The NYT is reporting that Treasury Department officials have directed GM to begin laying the groundwork for a bankruptcy proceeding by June 1. According to the Times, they want to be prepared to go through a “surgical” bankruptcy.
One plan under consideration would create a new company that would buy the “good” assets of G.M. almost immediately after the carmaker files for bankruptcy.
Less desirable assets, including unwanted brands, factories and health care obligations, would be left in the old company, which could be liquidated over several years.
Treasury officials are examining one potential outcome in which the “good G.M.” enters and exits bankruptcy protection in as little as two weeks, using $5 billion to $7 billion in federal financing, a person who had been briefed on the prospect said last week.
The rest of G.M. may require as much as $70 billion in government financing, and possibly more to resolve the health care obligations and the liquidation of the factories, according to legal experts and federal officials.
All of that may look good on paper but the reality is that once the case enters the court, the administration, the company and the creditors are subject to the dictates of the judiciary. I suspect that any trustee is going to feel more than a little political pressure to watch out for the interests of the government. That same trustee is also going to be sensitive to any charges that he or she is acting in less than an impartial manner so the eventual outcome is highly uncertain regardless of how well planned.
The article also contains an interesting aside concerning GM’s pension plan.

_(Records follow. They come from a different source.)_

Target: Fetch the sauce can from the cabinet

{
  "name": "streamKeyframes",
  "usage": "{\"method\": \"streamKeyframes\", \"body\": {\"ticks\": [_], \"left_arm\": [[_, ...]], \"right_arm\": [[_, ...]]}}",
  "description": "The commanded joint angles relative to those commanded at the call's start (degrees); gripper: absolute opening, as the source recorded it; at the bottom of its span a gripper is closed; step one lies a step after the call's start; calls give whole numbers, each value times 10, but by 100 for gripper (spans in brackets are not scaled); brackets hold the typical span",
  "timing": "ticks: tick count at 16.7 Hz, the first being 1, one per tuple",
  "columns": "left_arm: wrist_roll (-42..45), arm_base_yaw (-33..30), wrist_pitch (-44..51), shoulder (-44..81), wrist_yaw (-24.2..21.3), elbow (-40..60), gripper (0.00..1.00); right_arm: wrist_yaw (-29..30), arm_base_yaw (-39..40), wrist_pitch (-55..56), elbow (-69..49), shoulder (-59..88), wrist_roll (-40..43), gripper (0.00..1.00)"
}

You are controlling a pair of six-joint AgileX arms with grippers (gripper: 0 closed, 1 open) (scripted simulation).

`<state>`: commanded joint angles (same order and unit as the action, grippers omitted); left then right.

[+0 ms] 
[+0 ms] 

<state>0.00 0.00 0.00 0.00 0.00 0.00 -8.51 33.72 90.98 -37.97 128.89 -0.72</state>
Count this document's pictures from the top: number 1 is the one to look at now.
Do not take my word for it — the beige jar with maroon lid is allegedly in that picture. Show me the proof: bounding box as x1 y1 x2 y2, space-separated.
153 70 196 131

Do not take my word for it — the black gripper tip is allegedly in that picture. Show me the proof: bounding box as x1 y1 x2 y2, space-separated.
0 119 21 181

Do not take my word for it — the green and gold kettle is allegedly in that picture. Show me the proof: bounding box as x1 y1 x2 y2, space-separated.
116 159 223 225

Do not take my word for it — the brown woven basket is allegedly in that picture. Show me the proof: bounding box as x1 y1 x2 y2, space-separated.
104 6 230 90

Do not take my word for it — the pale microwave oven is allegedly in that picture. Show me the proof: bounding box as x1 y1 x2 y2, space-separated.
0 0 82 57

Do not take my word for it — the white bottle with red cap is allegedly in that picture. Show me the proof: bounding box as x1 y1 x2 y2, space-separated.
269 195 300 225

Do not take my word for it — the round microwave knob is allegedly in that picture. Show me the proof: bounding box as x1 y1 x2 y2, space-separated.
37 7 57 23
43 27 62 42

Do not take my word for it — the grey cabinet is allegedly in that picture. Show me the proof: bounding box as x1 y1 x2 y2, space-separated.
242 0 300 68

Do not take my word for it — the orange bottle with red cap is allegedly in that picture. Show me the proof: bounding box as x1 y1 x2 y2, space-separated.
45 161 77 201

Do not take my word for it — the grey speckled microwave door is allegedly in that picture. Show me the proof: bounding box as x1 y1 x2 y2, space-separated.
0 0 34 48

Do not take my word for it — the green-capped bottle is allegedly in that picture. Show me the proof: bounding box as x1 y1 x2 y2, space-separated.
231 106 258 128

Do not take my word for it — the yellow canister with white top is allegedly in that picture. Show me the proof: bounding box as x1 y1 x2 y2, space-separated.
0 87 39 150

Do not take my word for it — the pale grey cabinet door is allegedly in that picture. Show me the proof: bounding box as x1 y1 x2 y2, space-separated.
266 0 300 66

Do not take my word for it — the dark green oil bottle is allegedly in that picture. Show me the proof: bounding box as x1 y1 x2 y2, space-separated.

One delicate issue for federal officials is the fate of G.M.’s employee pension plans, which could become the responsibility of the federal pension agency if G.M. seeks their termination.
G.M. faces an unfunded liability of about $13.5 billion for its plans, which had $84.5 billion in assets and $98 billion in liabilities as of Dec. 31. That amount could sink the pension agency, requiring its own bailout before a G.M. case could be resolved.
The White House has at least one option to protect the plan.
The Supreme Court, in a landmark 1990 case, ordered the LTV Corporation, a steel maker, to take back responsibility for its pension plans after it emerged from bankruptcy protection.
That illustrates beautifully how complex this issue has become. Were it only the bankruptcy of a very large company it would be difficult enough but the political ramifications are enormous. If the UAW does see pension benefits reduced substantially and permanently, they are going to feel as if their friends sold them out. Should the administration opt for some ad hoc solution that preserves benefits at the expense of normal procedure then it is certain to run into severe criticism.
GM can become a nightmare for the Obama administration. They cannot abandon the company and the unions entirely to the tender mercies of the bankruptcy courts but anything they do to mitigate the damage is going to entail collateral damage to some other constituency. I rather suspect they wish that the Bush administration had done the dirty work for them. At the same time, the Bush administration might very well have game planned this from the outset.